▶ [PROBLEM DESCRIPTION]: The data below must be copied in full and without any change.

▶ [DATA EXCERPT]:
◇ ◇ ◇ ◇ ◇ ◇ ◇

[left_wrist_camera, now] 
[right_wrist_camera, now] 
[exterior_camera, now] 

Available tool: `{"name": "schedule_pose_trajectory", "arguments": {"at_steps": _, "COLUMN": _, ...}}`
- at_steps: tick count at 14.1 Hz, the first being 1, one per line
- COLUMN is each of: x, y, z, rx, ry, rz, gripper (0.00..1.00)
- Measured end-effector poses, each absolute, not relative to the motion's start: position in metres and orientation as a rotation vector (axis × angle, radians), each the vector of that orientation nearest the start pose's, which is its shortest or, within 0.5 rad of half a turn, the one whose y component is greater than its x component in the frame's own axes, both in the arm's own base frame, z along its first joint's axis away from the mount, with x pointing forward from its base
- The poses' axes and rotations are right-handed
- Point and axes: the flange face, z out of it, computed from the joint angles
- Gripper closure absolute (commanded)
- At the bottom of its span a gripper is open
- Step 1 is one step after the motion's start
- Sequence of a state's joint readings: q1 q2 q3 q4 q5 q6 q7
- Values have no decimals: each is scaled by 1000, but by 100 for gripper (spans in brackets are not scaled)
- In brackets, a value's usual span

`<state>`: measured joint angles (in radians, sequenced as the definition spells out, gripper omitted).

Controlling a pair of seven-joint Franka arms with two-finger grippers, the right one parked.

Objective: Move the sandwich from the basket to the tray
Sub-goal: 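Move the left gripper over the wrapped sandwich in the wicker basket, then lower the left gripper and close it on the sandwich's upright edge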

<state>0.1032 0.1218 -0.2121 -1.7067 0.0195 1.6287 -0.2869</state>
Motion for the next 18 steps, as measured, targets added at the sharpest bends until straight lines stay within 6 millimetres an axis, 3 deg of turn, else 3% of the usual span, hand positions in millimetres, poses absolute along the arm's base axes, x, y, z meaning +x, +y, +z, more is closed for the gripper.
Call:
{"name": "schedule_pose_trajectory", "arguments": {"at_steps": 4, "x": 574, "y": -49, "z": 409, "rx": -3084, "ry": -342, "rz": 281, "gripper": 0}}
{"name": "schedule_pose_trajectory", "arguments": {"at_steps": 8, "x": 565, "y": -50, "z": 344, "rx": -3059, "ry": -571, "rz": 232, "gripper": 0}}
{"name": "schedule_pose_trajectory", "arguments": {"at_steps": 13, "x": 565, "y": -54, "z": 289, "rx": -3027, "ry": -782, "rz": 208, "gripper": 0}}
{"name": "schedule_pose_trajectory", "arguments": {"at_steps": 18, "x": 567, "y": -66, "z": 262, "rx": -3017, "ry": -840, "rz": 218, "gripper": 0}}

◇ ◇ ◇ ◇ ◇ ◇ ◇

▶ [ANSWER TO THE PROBLEM]:
[left_wrist_camera, now] 
[right_wrist_camera, now] 
[exterior_camera, now] 

Available tool: `{"name": "schedule_pose_trajectory", "arguments": {"at_steps": _, "COLUMN": _, ...}}`
- at_steps: tick count at 14.1 Hz, the first being 1, one per line
- COLUMN is each of: x, y, z, rx, ry, rz, gripper (0.00..1.00)
- Measured end-effector poses, each absolute, not relative to the motion's start: position in metres and orientation as a rotation vector (axis × angle, radians), each the vector of that orientation nearest the start pose's, which is its shortest or, within 0.5 rad of half a turn, the one whose y component is greater than its x component in the frame's own axes, both in the arm's own base frame, z along its first joint's axis away from the mount, with x pointing forward from its base
- The poses' axes and rotations are right-handed
- Point and axes: the flange face, z out of it, computed from the joint angles
- Gripper closure absolute (commanded)
- At the bottom of its span a gripper is open
- Step 1 is one step after the motion's start
- Sequence of a state's joint readings: q1 q2 q3 q4 q5 q6 q7
- Values have no decimals: each is scaled by 1000, but by 100 for gripper (spans in brackets are not scaled)
- In brackets, a value's usual span

`<state>`: measured joint angles (in radians, sequenced as the definition spells out, gripper omitted).

Controlling a pair of seven-joint Franka arms with two-finger grippers, the right one parked.

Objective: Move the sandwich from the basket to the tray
Sub-goal: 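Move the left gripper over the wrapped sandwich in the wicker basket, then lower the left gripper and close it on the sandwich's upright edge
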
<state>0.1032 0.1218 -0.2121 -1.7067 0.0195 1.6287 -0.2869</state>
Motion for the next 18 steps, as measured, targets added at the sharpest bends until straight lines stay within 6 millimetres an axis, 3 deg of turn, else 3% of the usual span, hand positions in millimetres, poses absolute along the arm's base axes, x, y, z meaning +x, +y, +z, more is closed for the gripper.
Call:
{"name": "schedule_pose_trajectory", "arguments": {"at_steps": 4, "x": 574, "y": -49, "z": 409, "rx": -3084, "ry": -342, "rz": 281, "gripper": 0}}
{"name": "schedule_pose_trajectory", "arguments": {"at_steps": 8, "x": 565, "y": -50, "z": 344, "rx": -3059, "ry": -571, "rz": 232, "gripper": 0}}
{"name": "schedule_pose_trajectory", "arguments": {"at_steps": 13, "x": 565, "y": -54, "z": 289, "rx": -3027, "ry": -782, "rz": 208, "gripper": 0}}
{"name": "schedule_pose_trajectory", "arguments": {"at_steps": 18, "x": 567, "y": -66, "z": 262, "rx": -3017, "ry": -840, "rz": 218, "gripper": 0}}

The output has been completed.